On May 24, Brad Nelson announced that he was leaving competitive play with a heartfelt post on Twitter. “I got to see the World, meet amazing people, and challenge myself in ways no other path in life could have. For all of that I’ll be forever grateful,” he said.
And although Brad announced that he was leaving competitive play, the Magic puzzle is so complex that there are still many more pieces left. “My journey with Magic isn’t over just yet though. As many of you know, I co-founded MTG Melee in early 2020. At the time we were just three people working on a side project to help provide a service we thought the community was in need of. Never in our wildest dreams did we think it would turn into what it currently is, and with that demand more and more of our time,” he explained and announced that he will be the Product Manager for MTG Melee.
JS: In 2020 you co-founded MTG Melee. How did you come up with the project?
BN: Our VP of Product, Jason Flattford came up with the idea of building Tournament Operations Software for the Magic: The Gathering community in 2019. We talked about it a few times, and eventually he brought me on board in December of the same year.
JS: Were you surprised by its development?
BN: Of course I was surprised by its development! Within 2 months of going public we already hosted the largest digital Magic tournament of all times with Red Bull Untapped. A few months later Wizards themselves were using Melee for Organized Play. We took off more quickly than any of us imagined and are still trying to keep up with demand!
JS: Which is your role as Product Manager for MTG Melee?

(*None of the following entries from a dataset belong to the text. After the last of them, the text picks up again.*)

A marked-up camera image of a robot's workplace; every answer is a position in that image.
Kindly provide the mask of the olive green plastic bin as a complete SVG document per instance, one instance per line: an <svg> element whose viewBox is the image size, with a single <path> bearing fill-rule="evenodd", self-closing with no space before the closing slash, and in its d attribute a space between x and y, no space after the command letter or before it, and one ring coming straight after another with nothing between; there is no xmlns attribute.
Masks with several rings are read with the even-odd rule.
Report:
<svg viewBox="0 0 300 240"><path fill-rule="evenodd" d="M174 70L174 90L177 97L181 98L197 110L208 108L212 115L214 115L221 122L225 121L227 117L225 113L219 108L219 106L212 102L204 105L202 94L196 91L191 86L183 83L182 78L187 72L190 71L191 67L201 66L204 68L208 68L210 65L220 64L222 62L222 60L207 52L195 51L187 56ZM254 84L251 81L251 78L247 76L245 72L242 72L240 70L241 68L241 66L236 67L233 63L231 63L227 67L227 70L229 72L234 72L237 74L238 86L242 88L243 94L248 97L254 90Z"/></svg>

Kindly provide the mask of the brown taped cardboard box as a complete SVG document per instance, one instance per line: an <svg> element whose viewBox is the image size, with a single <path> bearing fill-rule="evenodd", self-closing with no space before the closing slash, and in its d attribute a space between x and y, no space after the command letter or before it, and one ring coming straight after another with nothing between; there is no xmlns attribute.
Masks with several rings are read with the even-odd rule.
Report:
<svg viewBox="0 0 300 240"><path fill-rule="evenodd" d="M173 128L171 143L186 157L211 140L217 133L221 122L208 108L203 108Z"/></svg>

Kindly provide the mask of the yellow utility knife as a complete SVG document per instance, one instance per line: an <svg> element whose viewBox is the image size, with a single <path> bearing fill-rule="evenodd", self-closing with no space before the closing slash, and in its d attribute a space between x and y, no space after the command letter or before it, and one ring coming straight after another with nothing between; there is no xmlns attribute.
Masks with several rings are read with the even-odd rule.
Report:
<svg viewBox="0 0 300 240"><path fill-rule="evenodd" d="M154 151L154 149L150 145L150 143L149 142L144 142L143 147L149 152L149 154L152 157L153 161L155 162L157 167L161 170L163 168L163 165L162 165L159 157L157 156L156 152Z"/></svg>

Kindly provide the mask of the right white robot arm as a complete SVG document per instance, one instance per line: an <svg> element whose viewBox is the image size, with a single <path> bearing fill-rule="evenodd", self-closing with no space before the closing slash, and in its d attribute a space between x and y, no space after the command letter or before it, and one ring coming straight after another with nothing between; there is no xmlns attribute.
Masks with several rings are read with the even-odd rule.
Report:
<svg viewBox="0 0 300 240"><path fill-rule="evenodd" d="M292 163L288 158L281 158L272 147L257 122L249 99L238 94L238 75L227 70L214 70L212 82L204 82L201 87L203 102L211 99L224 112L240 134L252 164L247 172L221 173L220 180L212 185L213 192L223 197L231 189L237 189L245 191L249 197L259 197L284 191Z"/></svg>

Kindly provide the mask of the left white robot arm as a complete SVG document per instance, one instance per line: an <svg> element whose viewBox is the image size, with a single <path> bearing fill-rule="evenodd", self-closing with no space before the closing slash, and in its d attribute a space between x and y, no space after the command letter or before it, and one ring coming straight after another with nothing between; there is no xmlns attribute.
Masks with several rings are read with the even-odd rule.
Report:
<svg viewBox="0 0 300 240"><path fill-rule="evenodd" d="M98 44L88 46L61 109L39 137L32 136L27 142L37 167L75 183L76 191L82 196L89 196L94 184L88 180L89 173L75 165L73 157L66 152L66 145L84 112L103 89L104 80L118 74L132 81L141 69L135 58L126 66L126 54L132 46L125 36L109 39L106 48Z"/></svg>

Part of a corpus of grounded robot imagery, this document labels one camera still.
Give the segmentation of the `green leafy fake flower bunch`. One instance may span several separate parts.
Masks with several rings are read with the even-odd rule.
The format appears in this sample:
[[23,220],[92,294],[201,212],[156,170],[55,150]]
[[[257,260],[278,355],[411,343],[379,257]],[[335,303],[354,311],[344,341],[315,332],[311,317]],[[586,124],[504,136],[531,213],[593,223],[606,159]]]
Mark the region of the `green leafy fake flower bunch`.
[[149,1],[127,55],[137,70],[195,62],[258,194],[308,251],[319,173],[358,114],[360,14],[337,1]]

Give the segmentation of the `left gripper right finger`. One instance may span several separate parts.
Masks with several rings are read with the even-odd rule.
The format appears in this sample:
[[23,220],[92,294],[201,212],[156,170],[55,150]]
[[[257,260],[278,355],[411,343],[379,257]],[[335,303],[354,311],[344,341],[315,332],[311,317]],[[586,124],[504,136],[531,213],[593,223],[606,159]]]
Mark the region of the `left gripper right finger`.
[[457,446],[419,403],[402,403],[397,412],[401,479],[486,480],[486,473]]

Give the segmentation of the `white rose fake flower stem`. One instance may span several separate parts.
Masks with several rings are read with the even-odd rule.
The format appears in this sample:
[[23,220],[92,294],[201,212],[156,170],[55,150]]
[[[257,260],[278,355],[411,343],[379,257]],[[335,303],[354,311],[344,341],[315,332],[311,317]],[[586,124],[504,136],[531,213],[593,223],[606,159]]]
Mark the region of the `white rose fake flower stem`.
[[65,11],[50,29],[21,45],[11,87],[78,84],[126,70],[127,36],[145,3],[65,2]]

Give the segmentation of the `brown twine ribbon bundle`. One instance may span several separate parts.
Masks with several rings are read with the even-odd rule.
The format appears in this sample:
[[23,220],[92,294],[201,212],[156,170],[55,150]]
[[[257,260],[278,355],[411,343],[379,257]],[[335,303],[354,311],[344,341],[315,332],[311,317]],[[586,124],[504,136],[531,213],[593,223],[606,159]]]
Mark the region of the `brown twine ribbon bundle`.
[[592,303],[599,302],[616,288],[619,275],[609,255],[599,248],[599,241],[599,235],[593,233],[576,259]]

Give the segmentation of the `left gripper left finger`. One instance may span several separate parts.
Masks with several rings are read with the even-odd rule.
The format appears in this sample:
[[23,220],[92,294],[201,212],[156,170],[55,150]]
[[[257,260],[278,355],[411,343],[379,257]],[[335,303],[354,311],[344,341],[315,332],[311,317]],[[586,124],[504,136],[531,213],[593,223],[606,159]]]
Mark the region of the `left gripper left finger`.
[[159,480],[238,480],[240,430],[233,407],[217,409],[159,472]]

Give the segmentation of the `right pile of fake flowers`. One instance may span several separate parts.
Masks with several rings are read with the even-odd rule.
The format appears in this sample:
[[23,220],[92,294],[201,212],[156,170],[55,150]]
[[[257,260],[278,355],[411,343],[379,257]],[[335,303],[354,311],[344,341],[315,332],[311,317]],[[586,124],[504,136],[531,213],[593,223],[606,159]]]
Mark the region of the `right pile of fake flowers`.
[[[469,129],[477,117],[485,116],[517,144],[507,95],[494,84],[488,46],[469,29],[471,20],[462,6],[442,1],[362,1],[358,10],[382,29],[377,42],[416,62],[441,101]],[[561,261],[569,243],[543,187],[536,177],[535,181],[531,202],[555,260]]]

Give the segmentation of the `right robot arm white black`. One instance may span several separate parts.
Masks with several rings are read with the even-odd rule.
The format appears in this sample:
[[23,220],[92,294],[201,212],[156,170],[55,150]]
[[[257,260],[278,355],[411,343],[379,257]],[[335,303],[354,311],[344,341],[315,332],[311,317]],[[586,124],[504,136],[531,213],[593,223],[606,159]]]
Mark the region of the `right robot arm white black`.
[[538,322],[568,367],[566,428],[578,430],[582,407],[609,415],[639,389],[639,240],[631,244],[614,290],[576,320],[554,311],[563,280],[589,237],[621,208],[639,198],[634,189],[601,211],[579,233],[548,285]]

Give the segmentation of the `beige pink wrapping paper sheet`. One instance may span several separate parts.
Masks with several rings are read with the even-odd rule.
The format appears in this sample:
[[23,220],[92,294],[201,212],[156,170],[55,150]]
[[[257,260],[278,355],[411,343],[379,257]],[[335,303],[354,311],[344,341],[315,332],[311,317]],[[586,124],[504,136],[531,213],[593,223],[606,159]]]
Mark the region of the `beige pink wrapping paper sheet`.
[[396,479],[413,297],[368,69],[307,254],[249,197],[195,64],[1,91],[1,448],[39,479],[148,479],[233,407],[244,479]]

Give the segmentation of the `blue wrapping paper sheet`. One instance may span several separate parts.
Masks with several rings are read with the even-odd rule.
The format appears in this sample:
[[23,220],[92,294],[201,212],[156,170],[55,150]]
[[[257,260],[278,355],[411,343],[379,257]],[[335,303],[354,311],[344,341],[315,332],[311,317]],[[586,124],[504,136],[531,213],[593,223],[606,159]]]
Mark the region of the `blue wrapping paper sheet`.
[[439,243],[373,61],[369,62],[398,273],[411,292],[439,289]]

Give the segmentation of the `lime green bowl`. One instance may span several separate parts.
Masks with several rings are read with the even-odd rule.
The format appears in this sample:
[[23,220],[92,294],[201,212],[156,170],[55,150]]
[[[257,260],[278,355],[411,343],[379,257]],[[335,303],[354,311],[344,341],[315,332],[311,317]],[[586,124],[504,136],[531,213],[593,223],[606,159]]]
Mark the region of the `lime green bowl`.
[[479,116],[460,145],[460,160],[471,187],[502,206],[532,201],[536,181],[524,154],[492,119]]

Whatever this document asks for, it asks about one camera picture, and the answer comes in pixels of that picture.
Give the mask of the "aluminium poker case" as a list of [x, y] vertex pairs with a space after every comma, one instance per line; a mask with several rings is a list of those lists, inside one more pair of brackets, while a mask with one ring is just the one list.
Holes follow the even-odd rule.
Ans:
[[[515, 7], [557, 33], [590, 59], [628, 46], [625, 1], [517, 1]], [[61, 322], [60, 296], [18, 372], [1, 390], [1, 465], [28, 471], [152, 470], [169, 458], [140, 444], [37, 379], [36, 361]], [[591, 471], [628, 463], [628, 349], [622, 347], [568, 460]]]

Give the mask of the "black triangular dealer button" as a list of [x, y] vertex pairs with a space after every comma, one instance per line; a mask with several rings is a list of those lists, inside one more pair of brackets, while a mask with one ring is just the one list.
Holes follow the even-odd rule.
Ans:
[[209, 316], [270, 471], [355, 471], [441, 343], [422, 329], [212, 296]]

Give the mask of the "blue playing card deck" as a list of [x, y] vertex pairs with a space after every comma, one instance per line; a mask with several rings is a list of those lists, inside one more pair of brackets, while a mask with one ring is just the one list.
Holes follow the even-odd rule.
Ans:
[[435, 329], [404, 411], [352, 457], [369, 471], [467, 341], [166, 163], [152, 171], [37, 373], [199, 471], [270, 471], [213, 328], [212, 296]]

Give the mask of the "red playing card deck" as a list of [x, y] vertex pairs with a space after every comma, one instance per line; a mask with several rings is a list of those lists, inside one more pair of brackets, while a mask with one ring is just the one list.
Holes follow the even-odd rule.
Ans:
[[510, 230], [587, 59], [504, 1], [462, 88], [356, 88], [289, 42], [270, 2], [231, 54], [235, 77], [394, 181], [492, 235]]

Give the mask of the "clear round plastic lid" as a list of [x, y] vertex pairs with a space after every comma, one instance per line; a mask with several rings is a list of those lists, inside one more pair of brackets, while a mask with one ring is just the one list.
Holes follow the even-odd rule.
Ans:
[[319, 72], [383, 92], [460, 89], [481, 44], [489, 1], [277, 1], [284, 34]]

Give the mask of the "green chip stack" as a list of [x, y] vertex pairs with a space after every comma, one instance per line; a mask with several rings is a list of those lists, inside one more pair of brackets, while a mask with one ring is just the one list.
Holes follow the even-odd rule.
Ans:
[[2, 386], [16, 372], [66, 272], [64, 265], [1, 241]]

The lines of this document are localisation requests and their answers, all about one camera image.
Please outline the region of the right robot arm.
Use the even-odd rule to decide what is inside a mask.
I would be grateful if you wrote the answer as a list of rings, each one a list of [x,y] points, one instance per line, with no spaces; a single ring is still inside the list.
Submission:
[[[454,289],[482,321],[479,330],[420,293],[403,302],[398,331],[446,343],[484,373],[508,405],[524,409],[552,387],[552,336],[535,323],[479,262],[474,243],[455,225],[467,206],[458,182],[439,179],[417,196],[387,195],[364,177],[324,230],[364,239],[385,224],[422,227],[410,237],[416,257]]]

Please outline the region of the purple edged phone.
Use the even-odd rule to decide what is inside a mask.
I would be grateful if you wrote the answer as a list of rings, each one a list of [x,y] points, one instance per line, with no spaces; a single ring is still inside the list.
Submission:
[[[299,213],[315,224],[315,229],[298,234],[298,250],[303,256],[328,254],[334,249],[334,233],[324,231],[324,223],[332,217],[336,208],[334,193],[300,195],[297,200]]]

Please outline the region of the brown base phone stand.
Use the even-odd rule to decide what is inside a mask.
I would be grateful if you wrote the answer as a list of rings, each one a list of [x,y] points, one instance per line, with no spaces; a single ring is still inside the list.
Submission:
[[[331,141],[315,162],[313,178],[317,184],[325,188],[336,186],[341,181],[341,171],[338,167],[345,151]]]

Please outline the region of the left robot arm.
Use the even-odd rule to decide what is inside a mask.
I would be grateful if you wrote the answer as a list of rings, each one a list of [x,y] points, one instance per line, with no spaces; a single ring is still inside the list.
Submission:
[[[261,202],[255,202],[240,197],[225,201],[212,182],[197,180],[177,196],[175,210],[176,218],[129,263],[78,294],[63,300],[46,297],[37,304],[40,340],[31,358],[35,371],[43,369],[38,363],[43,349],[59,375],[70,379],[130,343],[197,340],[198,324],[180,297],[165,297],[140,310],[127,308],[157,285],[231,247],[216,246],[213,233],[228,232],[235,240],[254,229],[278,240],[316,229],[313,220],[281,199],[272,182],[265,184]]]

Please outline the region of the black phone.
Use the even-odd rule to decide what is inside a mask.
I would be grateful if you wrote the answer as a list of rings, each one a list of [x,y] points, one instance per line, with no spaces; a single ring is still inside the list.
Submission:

BN: My role as Product Manager is to help with planning for future development sprints. When I’m not doing that, I make sure all of our clients are satisfied with the product. I help onboard new Organizers, answer questions players may have, and deliver the best customer service I know how to give!
JS: What are the upcoming challenges with MTG Melee?
BN: The biggest challenge has always been getting needed features out the door. We still need to support Draft Pods, Commander, and get a better interface for mobile use. We’re going as fast as we can, but will soon need to expand the team to stay on target.
The puzzle that is Brad Nelson’s life has many pieces, and whether as a former Pro Player, casual Commander player or Product Manager of MTG Melee, Magic, the game he loves so much, seems to be the thing that connects them all.